Let’s say you needed to go out and get a new job tomorrow. How might that go for you?
It feels harder than ever to say for sure. It’s kinda strange out there, per The Wall Street Journal:
- Hiring dipped sharply last month — US employers added about half as many jobs in October as they did in September.
- Layoffs have been a constant this year (~250k people have been let go in the tech sector alone in 2023).
- In the middle of all this, the unemployment rate sits at a historically positive number: 3.9%.
One thing’s for sure…
… people aren’t quitting like they used to. That whole “quiet quitting” thing that was all the rage last year may still be happening, but it has gotten really quiet.
- The “Great Resignation,” in which people were voluntarily leaving jobs at record rates in 2021 and 2022, has itself abruptly resigned. (The national quit rate, which had spiked to 3% as recently as last April, is back down to its pre-covid 2.3% rate.)

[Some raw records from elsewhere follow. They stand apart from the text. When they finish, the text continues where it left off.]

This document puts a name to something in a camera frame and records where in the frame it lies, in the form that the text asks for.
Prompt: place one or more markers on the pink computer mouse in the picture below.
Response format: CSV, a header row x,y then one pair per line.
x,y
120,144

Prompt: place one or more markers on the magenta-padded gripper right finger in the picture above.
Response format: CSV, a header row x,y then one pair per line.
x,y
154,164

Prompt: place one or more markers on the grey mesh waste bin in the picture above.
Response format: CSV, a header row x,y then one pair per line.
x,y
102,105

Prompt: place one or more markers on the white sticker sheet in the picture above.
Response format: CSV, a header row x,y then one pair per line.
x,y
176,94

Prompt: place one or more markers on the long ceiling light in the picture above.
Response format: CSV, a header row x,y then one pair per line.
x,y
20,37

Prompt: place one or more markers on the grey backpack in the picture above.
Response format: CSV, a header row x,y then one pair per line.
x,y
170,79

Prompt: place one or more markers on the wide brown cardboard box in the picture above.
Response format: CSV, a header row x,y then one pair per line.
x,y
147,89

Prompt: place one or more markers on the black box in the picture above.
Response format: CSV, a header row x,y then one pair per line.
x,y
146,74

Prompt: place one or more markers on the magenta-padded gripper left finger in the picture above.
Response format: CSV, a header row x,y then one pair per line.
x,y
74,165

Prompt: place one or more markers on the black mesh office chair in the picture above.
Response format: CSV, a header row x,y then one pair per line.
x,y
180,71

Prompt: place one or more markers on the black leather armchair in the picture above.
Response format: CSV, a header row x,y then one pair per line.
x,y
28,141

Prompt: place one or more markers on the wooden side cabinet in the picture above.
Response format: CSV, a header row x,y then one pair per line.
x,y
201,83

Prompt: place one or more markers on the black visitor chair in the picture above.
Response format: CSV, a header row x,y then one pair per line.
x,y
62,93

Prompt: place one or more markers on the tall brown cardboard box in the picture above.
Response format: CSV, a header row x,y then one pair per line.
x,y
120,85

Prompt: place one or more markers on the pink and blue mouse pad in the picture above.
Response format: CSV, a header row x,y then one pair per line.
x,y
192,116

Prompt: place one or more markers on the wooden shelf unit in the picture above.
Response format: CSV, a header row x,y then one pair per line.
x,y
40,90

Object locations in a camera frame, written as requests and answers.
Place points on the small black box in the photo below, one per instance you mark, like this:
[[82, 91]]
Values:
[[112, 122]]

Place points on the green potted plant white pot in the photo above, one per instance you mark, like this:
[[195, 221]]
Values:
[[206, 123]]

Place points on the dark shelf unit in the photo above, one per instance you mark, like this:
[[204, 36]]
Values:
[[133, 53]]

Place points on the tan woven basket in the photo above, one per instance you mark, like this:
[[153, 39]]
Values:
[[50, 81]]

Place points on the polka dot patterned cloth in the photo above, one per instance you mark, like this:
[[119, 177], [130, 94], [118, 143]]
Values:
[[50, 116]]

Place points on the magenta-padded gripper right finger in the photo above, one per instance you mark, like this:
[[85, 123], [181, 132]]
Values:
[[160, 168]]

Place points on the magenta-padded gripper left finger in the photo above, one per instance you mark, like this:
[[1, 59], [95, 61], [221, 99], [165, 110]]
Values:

It’s making things even weirder for employers, most of whom factor natural employee attrition into head-count planning — and who may resort to strategies like buyout offers to maintain a normal churn rate.

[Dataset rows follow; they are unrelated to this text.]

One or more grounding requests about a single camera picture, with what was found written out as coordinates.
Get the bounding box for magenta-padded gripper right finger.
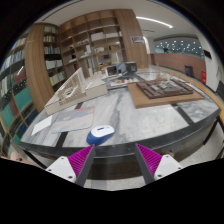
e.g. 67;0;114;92
134;143;185;185

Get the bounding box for grey architectural model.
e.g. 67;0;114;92
104;61;138;78

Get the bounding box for wooden shelf unit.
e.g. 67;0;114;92
24;9;149;113

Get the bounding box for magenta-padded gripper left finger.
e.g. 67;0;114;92
45;144;97;186

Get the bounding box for framed wall sign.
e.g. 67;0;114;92
130;35;145;45

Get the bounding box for white paper sheet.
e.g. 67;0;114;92
30;115;54;137

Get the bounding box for white and blue computer mouse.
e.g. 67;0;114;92
86;124;116;147

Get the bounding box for grey mouse pad orange patches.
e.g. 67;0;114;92
51;105;96;134

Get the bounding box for red wall sign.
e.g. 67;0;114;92
200;69;208;85

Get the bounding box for beige architectural building model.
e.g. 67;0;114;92
44;67;109;116

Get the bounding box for group of small ceiling lights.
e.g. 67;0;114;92
154;39;204;56

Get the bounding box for brown model on wooden board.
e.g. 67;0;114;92
127;78;205;109

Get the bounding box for long ceiling light strip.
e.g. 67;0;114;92
135;15;174;29

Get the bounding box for dark bookshelf with coloured books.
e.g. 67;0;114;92
0;35;38;158

Every industry tells its own story
One reason why it’s hard to feel any certain way about the state of the job market: The vibes are heavily dependent on the industry you call home.
- Some fields — like health care and banking — are still seeing major labor shortages, while others — like retail and construction — have normalized, per USA Today.
The outlook in some professions (media and administrative support) is dour in the face of AI advancements. Others, like home health care and elderly support services, will have riches poured on them as the nation’s population ages. BTW: There is one place quitting isn’t down — local governments, where officials are just getting up, leaving, and never coming back. Can’t blame ’em.